How to configure and customize a vectorizer?

If you are not fully satisfied with the default vectorizer, you can use and experiment other off-the-shelf vectorizers. Customization is also possible by fine-tuning on a particular business domain or by adding more context to each segment.

  • Go to the Processing view
  • Create a new vectorizer
  • Give a name to your vectorizer
  • Select an off-the-shelf vectorizer
    • all-MiniLM-L6-v2 (English)
    • OpenAI embeddings (English)
    • Paraphrase-multilingual-MiniLM (multilingual)

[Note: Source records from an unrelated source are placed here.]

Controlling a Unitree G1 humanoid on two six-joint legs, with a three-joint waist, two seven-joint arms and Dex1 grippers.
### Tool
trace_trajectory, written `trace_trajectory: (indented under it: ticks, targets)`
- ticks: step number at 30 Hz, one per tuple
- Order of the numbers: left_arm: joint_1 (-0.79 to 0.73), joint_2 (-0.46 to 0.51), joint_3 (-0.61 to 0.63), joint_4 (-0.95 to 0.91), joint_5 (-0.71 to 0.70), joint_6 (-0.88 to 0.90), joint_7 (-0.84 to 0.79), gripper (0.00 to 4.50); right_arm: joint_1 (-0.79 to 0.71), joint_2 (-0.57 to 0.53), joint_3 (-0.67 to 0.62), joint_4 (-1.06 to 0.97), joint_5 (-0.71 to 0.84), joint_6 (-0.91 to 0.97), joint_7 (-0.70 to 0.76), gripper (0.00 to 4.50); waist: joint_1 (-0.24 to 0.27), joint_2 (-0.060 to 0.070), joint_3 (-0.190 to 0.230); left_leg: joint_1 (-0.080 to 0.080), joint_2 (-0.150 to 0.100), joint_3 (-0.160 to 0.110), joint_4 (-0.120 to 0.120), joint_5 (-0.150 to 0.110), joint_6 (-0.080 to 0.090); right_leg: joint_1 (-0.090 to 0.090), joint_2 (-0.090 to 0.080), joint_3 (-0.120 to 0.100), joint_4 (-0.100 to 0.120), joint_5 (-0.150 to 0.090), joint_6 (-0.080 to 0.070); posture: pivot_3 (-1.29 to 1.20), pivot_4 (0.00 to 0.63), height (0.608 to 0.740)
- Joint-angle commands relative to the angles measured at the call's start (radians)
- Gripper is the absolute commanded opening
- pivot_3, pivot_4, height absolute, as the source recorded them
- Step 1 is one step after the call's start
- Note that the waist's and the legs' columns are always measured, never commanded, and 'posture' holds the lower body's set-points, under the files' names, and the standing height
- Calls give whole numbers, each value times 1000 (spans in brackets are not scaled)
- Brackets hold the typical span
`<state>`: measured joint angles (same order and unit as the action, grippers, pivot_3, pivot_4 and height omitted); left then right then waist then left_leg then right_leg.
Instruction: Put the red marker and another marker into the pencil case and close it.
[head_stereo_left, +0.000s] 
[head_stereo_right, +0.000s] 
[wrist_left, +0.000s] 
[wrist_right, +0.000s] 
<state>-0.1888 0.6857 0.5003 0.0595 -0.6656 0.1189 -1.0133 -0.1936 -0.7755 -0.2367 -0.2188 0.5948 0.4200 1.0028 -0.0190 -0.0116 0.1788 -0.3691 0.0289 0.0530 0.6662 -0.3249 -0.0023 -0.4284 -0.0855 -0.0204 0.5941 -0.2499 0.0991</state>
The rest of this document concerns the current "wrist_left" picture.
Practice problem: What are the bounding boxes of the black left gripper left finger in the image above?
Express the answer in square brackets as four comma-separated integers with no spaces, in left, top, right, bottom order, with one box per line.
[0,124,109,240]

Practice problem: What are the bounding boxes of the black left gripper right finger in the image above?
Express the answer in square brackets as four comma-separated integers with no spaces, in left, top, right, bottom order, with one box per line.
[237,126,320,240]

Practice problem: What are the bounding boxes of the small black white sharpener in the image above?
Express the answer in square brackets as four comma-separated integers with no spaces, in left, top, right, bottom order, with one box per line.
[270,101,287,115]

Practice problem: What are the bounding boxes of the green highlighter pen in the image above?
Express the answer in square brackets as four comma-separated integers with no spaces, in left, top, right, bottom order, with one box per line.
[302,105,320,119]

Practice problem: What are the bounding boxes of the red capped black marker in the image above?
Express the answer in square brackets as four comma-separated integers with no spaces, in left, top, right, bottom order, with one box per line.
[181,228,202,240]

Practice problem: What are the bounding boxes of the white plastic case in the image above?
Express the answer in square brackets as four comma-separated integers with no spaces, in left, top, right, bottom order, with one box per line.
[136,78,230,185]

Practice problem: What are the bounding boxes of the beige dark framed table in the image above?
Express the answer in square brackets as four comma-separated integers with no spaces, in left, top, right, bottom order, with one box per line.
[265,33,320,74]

  • By default, we use the following vectorizers:
    • all-MiniLM-L6-v2 for english content
    • CamemBERT for french content
    • paraphrase-multilingual-MiniLM-L12-v2 for all other languages
  • Save and possibly activate the vectorizer on your project
  • The active vectorizers are marked with the green tick
  • The default vectorizer used in the semantic search in marked with the yellow cross

Customization

  • It is possible to add context to each segment for a better vectorization hence a better Retriever.

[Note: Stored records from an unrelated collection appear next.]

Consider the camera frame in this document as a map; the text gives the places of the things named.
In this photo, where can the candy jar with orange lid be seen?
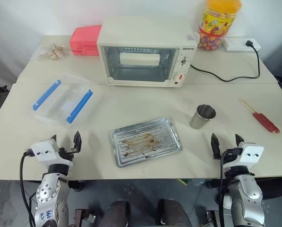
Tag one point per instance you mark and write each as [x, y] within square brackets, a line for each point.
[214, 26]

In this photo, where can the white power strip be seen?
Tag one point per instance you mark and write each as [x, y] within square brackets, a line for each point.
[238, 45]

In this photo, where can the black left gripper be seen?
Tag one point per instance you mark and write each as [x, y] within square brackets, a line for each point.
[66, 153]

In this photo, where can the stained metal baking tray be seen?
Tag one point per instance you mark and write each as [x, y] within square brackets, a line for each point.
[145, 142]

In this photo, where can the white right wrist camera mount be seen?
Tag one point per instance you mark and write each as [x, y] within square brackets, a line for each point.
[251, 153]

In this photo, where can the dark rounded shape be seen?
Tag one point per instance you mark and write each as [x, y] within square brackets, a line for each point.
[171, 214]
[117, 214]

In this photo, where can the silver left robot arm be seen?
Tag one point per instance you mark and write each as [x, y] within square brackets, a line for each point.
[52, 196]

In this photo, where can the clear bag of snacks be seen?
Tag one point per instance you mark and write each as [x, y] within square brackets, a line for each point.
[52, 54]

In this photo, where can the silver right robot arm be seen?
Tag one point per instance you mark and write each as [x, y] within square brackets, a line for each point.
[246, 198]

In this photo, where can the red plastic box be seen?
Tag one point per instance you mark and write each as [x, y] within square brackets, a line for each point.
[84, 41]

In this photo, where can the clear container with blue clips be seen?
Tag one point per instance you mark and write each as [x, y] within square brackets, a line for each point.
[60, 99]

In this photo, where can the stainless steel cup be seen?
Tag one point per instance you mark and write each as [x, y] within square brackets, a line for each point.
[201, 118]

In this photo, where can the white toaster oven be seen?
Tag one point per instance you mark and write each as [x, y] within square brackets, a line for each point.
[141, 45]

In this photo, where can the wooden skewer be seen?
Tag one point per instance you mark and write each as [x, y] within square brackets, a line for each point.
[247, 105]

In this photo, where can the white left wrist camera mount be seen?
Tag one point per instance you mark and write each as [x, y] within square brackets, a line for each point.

    • Go to the Processing menu
    • Create a new Vectorizer
    • Select “Advanced vectorizer”
    • Select “Web template engine Jinja” in the off-the-shelf component list.
    • Parameters allow you create a Ninja script (see here for instance).

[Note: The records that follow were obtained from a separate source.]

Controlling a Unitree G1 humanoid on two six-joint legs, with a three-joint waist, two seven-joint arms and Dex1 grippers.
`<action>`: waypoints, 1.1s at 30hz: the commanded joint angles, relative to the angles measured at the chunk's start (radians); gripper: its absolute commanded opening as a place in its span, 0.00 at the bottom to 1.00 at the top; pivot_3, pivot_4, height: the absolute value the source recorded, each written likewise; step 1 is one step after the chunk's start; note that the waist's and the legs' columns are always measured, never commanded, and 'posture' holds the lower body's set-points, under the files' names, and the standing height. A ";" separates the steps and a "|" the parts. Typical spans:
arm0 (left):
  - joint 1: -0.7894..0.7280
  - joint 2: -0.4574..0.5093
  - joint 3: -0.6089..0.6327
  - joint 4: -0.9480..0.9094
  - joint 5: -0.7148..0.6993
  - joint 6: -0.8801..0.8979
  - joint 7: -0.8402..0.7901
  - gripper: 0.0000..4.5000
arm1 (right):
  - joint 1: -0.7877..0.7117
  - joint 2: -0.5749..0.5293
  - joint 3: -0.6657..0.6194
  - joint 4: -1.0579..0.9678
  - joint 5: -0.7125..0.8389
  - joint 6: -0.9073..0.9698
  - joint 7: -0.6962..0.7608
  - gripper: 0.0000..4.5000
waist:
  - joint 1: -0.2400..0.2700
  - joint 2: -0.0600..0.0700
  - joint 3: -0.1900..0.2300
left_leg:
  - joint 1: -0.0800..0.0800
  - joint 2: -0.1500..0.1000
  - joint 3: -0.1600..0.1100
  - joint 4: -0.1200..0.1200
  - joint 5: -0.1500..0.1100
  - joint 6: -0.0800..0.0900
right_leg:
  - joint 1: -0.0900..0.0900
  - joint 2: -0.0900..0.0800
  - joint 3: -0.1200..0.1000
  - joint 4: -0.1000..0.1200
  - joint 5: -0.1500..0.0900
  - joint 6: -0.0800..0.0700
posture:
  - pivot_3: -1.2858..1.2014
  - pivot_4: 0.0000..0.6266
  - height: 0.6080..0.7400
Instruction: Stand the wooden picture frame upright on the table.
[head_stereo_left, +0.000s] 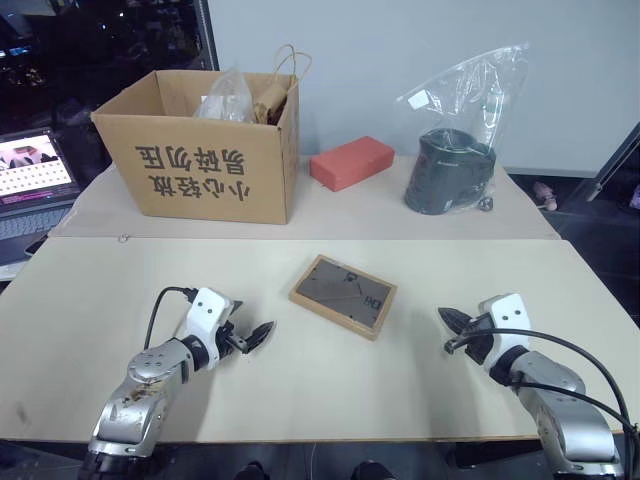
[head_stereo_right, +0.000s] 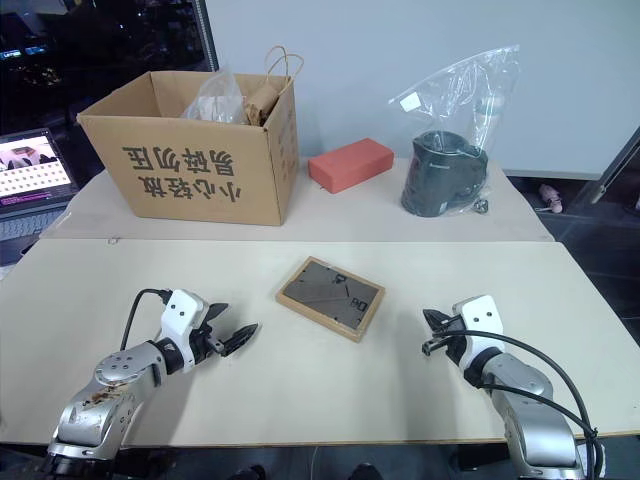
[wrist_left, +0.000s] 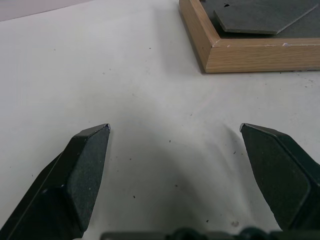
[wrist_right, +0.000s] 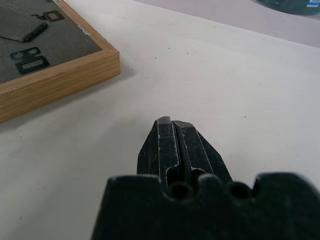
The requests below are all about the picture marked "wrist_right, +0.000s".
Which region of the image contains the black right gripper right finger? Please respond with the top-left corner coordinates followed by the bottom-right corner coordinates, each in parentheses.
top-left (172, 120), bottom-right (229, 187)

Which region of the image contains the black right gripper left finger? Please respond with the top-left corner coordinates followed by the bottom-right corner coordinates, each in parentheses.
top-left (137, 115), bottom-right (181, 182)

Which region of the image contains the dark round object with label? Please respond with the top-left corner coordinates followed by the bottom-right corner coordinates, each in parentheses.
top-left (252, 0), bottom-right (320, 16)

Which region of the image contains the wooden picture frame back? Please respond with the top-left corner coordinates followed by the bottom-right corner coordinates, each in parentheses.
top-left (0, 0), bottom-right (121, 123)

      • It is possible to add the document title to each text segment writing “{{ title }} > {{ text }}” in the Jinja template
      • It is possible to add the title and document metadata to each text segment writing “{{ title }} > {{ metadata.name }} > {{ text }}” in the Jinja template.
      • Kairntech professional services can assist you.
  • A vectorizer can be fine-tuned for a particular business domain or language.
    • Kairntech professional services can do it for you.